PROBLEM TO SOLVE: In the entries that follow, find the line containing "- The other"; from there, copy every line exactly through the line containing "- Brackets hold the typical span".

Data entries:
>>>>>

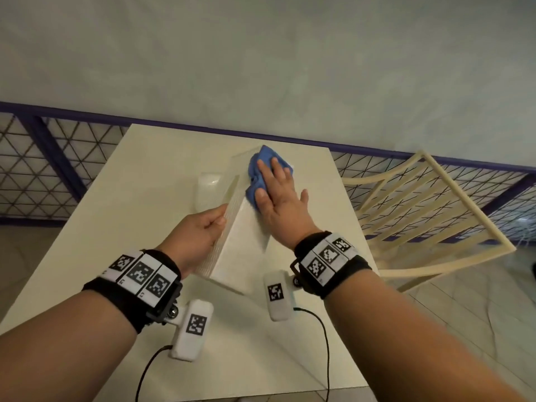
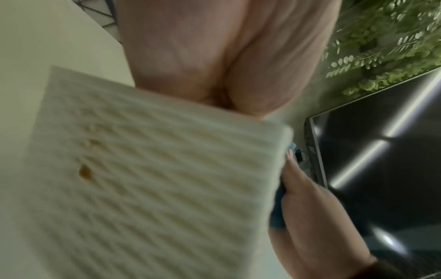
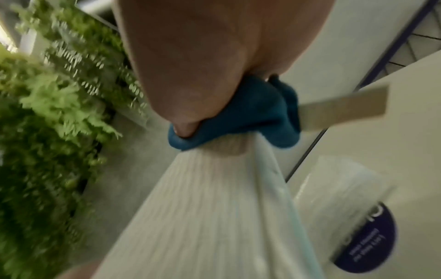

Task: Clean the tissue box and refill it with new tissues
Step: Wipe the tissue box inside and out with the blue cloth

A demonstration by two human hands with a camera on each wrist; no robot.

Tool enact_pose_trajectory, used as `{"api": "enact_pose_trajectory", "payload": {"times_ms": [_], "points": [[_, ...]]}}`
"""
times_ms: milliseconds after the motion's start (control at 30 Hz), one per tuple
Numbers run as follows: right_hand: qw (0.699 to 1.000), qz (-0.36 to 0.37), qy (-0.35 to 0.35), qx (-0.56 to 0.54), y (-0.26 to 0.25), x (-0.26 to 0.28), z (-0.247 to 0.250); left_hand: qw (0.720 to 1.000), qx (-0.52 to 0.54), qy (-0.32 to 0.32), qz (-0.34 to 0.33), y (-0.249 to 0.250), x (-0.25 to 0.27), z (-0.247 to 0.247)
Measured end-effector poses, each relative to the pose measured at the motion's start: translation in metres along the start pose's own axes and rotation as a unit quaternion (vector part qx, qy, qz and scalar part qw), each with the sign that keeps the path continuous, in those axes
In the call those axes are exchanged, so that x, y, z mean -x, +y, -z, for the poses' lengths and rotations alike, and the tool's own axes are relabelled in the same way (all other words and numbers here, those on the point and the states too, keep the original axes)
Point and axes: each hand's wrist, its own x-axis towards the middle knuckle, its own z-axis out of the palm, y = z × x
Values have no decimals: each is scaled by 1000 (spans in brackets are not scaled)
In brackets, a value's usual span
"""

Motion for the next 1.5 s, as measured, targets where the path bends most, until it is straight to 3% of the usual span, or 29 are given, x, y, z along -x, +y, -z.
{"api": "enact_pose_trajectory", "payload": {"times_ms": [100,267,367,567,700,767,933,1000,1100,1267,1333,1400,1433,1500], "points": [[1000,10,-9,-2,-12,8,-5,1000,24,13,8,-2,-3,-2],[987,117,-109,20,-14,80,-49,992,95,58,56,-1,-5,8],[975,179,-106,81,-5,94,-58,992,98,69,48,2,-6,12],[997,74,14,34,-4,26,-8,1000,0,21,2,13,8,10],[997,59,52,-9,-3,-3,24,999,-41,-2,-1,7,22,9],[997,44,53,-40,-5,-7,35,998,-59,-13,-9,1,26,9],[976,-133,-7,-170,-6,2,48,989,-129,-63,-13,-14,26,20],[964,-165,-13,-207,-2,5,44,979,-179,-94,-23,-16,23,28],[955,-201,35,-216,1,6,27,955,-270,-122,-27,-12,17,38],[922,-261,105,-267,-9,5,4,886,-438,-76,-130,14,21,26],[918,-255,115,-282,-20,5,-2,842,-515,-62,-150,17,25,4],[924,-222,117,-288,-33,5,-6,800,-574,-11,-176,10,22,-14],[928,-199,121,-290,-41,7,-7,792,-580,33,-187,4,17,-19],[937,-151,126,-287,-53,12,-6,806,-543,106,-211,1,10,-22]]}}
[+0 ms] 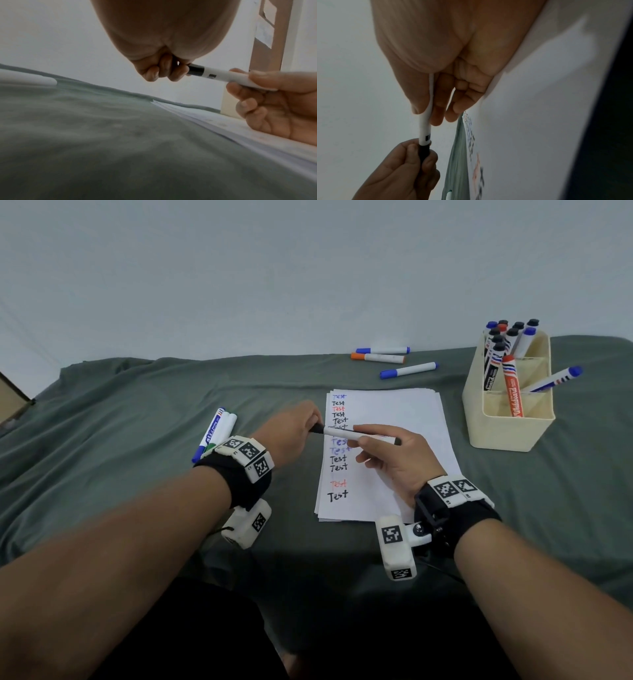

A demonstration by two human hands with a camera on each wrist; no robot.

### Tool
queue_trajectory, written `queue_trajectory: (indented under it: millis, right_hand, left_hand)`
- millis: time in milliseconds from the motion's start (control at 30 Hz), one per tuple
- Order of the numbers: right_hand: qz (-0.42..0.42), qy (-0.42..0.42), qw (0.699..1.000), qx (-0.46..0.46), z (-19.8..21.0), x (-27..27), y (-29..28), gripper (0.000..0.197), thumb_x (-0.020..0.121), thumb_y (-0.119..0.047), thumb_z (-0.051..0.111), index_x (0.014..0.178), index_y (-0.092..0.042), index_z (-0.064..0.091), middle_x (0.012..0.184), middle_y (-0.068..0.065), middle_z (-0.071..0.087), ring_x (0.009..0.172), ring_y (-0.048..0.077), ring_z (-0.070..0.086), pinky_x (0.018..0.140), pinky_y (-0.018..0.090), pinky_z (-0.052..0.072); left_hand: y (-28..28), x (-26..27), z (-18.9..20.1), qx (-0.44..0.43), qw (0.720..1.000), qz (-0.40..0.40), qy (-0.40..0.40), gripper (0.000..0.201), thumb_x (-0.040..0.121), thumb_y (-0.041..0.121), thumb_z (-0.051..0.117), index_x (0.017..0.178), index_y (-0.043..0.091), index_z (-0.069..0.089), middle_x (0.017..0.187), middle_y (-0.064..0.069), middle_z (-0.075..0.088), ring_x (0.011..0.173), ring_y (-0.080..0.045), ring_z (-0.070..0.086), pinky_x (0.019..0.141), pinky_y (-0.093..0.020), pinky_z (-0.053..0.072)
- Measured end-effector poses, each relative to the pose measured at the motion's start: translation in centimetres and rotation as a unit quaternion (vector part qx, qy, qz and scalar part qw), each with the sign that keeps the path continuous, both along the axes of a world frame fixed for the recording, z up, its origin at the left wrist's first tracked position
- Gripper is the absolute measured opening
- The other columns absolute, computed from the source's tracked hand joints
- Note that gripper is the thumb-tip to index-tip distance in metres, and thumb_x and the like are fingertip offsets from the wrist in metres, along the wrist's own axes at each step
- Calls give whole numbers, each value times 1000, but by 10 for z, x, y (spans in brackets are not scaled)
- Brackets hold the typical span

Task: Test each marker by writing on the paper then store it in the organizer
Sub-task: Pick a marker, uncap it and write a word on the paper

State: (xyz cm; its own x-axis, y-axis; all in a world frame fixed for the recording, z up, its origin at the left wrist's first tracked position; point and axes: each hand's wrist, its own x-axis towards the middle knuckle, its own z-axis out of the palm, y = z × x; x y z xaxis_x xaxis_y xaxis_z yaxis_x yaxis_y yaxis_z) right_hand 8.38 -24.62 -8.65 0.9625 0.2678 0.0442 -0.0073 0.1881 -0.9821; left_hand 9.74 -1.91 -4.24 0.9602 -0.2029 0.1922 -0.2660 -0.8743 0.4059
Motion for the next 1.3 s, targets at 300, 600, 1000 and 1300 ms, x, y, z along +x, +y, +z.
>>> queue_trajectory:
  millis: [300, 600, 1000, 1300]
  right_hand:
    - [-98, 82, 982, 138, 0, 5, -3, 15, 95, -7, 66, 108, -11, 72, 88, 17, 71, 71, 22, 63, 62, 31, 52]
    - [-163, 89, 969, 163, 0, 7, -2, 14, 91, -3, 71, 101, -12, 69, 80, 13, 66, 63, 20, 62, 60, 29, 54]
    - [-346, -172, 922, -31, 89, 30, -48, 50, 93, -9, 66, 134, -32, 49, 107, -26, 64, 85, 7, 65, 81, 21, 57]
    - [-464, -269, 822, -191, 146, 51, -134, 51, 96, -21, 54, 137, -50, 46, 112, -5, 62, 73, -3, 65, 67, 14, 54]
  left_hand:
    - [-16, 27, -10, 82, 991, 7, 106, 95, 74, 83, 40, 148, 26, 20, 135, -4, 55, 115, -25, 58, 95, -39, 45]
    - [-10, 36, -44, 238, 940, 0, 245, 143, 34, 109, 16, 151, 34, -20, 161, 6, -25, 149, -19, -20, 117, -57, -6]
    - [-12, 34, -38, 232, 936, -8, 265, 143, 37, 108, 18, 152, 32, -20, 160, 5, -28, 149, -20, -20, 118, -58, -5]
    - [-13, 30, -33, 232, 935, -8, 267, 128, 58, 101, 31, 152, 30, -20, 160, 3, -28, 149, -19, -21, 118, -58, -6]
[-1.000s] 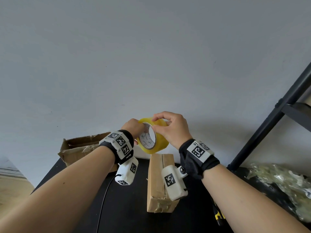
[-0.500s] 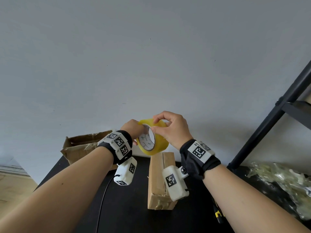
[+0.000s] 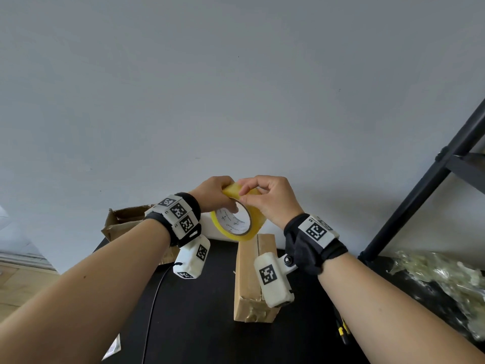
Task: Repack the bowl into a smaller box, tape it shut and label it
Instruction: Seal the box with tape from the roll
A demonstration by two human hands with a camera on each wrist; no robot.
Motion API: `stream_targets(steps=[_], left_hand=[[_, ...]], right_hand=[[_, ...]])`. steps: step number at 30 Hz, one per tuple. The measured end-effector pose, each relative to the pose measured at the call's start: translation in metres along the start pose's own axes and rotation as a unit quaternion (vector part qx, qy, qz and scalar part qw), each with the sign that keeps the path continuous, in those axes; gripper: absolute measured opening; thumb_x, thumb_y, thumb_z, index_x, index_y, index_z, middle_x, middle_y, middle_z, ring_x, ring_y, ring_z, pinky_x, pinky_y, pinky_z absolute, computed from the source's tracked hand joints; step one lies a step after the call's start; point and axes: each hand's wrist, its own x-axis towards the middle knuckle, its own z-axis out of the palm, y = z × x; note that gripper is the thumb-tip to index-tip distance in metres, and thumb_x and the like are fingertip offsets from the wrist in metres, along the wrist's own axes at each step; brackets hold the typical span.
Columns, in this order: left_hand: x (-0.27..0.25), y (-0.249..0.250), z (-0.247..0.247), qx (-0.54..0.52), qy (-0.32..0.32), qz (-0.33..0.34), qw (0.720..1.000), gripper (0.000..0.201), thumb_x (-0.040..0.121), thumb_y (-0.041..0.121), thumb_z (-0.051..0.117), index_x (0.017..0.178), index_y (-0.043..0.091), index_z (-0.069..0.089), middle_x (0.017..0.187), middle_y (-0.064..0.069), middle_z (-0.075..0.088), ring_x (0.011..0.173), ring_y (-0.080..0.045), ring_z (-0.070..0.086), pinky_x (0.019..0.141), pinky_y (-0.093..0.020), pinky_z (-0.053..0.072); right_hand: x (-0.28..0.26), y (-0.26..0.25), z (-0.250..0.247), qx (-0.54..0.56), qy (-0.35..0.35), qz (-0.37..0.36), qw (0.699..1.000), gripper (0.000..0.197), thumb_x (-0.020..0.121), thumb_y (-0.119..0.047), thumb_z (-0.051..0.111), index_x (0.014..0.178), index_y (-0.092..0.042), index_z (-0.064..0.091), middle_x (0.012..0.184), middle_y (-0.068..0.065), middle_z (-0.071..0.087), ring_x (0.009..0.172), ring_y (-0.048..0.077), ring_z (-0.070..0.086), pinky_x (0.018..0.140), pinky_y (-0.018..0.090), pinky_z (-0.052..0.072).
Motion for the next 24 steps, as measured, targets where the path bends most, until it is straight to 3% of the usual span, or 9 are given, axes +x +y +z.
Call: stream_targets(steps=[3,7,11,15,21,24], left_hand=[[0.0,0.001,0.001,0.005,0.037,0.002,0.999,0.034,0.068,0.005,0.076,0.092,0.015,0.052,0.076,0.003,0.054,0.073,-0.016,0.052,0.057,-0.024,0.038],[-0.001,0.003,0.003,0.025,0.054,0.005,0.998,0.036,0.068,0.007,0.074,0.094,0.017,0.051,0.08,0.002,0.055,0.078,-0.019,0.054,0.058,-0.025,0.039],[-0.001,0.008,0.005,0.044,0.076,0.002,0.996,0.037,0.068,0.007,0.072,0.096,0.018,0.05,0.088,-0.001,0.056,0.083,-0.022,0.054,0.061,-0.027,0.039],[-0.001,0.01,0.008,0.063,0.082,0.009,0.995,0.039,0.068,0.007,0.071,0.098,0.018,0.05,0.092,-0.002,0.057,0.083,-0.021,0.054,0.056,-0.025,0.038],[0.002,0.007,0.012,0.091,0.087,0.021,0.992,0.043,0.067,0.008,0.072,0.105,0.015,0.054,0.097,-0.002,0.058,0.089,-0.022,0.055,0.068,-0.029,0.041],[0.004,0.006,0.014,0.134,0.106,0.023,0.985,0.046,0.069,0.012,0.072,0.111,0.015,0.054,0.103,-0.003,0.057,0.091,-0.021,0.052,0.071,-0.03,0.041]], right_hand=[[0.004,0.002,-0.007,0.06,0.025,0.069,0.995,0.012,0.072,-0.013,0.08,0.074,-0.018,0.07,0.09,0.003,0.073,0.09,0.01,0.065,0.091,0.027,0.049],[0.004,0.009,-0.011,0.037,0.028,0.135,0.99,0.022,0.072,-0.026,0.082,0.081,-0.014,0.065,0.078,-0.004,0.063,0.079,0.011,0.057,0.072,0.02,0.045],[0.001,0.014,-0.009,0.039,0.017,0.191,0.981,0.027,0.073,-0.032,0.08,0.082,-0.014,0.063,0.091,0.001,0.067,0.095,0.016,0.06,0.083,0.029,0.046],[0.004,0.016,-0.012,0.062,-0.003,0.235,0.97,0.023,0.072,-0.027,0.082,0.082,-0.017,0.064,0.098,0.005,0.069,0.106,0.023,0.062,0.094,0.039,0.046],[0.007,0.015,-0.018,0.081,-0.023,0.263,0.961,0.011,0.077,-0.013,0.077,0.08,-0.015,0.067,0.091,0.005,0.07,0.094,0.019,0.065,0.093,0.033,0.049],[0.008,0.011,-0.022,0.011,-0.001,0.254,0.967,0.005,0.08,-0.009,0.072,0.085,-0.011,0.072,0.09,0.005,0.071,0.089,0.018,0.066,0.09,0.033,0.053]])
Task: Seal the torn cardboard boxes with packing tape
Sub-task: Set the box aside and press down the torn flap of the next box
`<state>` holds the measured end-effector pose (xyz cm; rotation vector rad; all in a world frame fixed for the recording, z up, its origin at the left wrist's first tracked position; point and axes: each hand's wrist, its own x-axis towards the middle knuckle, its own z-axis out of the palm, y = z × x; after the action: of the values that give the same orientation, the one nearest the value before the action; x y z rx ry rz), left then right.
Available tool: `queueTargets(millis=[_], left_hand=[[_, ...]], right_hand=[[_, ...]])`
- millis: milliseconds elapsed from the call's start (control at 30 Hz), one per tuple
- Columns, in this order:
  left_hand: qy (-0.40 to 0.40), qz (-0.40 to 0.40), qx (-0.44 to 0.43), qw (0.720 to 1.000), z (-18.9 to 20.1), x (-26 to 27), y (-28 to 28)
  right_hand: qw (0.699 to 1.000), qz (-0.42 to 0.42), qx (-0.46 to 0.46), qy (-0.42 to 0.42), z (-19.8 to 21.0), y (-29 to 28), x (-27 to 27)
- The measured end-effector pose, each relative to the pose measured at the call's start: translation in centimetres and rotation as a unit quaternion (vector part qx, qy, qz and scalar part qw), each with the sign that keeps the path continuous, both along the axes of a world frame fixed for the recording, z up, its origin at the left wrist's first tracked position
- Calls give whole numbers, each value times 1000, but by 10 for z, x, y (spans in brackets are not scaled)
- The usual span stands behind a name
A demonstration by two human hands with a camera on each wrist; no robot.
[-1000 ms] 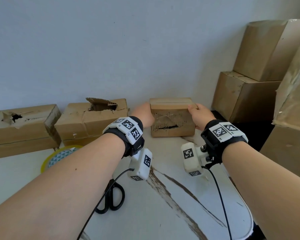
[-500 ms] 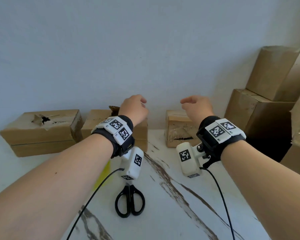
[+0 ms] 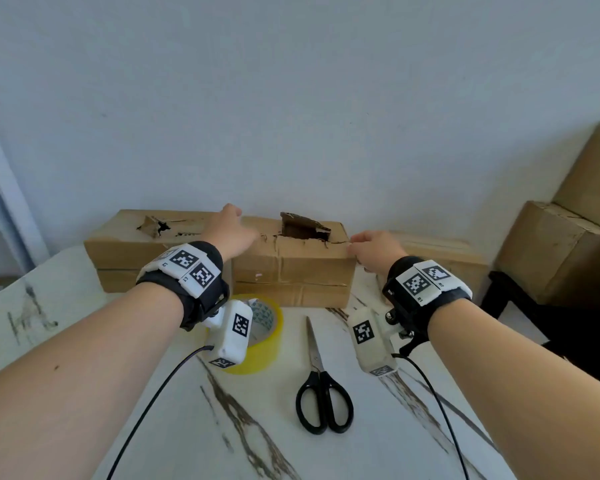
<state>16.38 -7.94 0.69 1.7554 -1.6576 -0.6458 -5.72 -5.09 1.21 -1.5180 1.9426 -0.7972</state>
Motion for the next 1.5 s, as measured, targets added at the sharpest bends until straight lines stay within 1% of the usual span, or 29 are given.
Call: queueTargets(millis=[67, 167, 233, 333, 400, 533, 833, 967, 1067, 1167, 1233, 1333, 1500], left_hand=[[5, -10, 40, 999, -4, 1, 4], [24, -9, 51, 998, -9, 0, 9], [43, -11, 66, 997, -11, -1, 10], [83, -9, 82, 993, -13, -2, 11], [91, -8, 78, 993, -14, -2, 13], [119, 0, 51, 992, -9, -9, 20], [162, -3, -25, 986, 20, -13, 49], [176, -17, -44, 983, 24, -21, 68], [177, -22, -52, 983, 25, -29, 85], [153, -32, -49, 986, 27, -41, 99], [137, -47, -34, 989, 26, -52, 103], [136, -72, -3, 988, 24, -69, 108], [151, -119, 54, 980, 12, -101, 116]], right_hand=[[1000, -2, 7, -2, -4, -1, 4], [999, 0, 33, -12, -10, 1, 8], [997, -3, 60, -54, -13, 2, 10], [989, -25, 71, -126, -15, 4, 12], [987, -29, 70, -144, -15, 4, 13], [987, -24, 41, -151, -9, 9, 12], [978, -56, -42, -196, 21, 43, 4], [973, -81, -63, -205, 29, 69, -8], [970, -104, -68, -208, 28, 91, -21], [971, -120, -68, -195, 26, 114, -39], [973, -124, -61, -185, 25, 128, -53], [972, -134, -42, -187, 24, 147, -75], [976, -154, 5, -152, 16, 165, -109]])
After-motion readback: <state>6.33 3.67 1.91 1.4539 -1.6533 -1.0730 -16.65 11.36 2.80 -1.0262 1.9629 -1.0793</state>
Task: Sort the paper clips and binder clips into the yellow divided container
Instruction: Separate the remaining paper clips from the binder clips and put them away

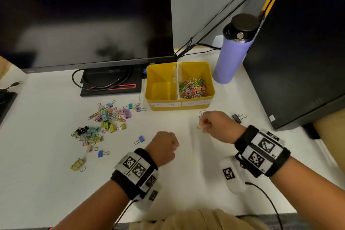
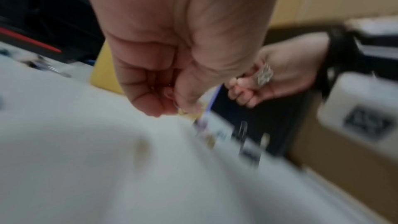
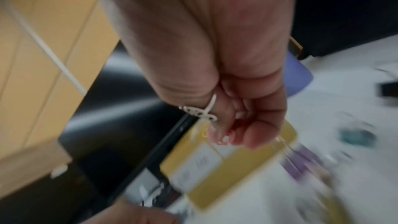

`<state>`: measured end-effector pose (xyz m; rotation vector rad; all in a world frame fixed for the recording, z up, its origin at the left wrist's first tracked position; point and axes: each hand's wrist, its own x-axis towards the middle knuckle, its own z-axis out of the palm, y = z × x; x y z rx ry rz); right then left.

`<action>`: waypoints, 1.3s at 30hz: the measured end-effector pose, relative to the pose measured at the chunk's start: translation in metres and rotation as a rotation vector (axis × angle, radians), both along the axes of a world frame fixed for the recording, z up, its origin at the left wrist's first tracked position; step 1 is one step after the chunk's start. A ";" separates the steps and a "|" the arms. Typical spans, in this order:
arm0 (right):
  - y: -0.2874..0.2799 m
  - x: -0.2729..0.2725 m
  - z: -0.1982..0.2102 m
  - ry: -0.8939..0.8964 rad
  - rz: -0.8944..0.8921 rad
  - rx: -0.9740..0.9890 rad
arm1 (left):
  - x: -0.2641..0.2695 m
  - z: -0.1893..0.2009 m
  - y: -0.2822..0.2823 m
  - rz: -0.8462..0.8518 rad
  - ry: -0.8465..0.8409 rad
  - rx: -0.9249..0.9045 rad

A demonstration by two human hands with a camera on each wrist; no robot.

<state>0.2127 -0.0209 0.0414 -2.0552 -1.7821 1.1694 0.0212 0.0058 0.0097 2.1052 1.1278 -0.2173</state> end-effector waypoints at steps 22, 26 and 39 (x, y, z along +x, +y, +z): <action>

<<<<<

RESULT OF THE EXERCISE:
- The other columns absolute, computed from the source's tracked hand joints
- Note that gripper is the thumb-tip to index-tip distance in metres, and thumb_x and the like are fingertip offsets from the wrist in metres, along the wrist's own axes at each step
- Calls give whole numbers, each value times 1000, but by 10 for z, x, y (spans in brackets are not scaled)
- Brackets hold the typical span

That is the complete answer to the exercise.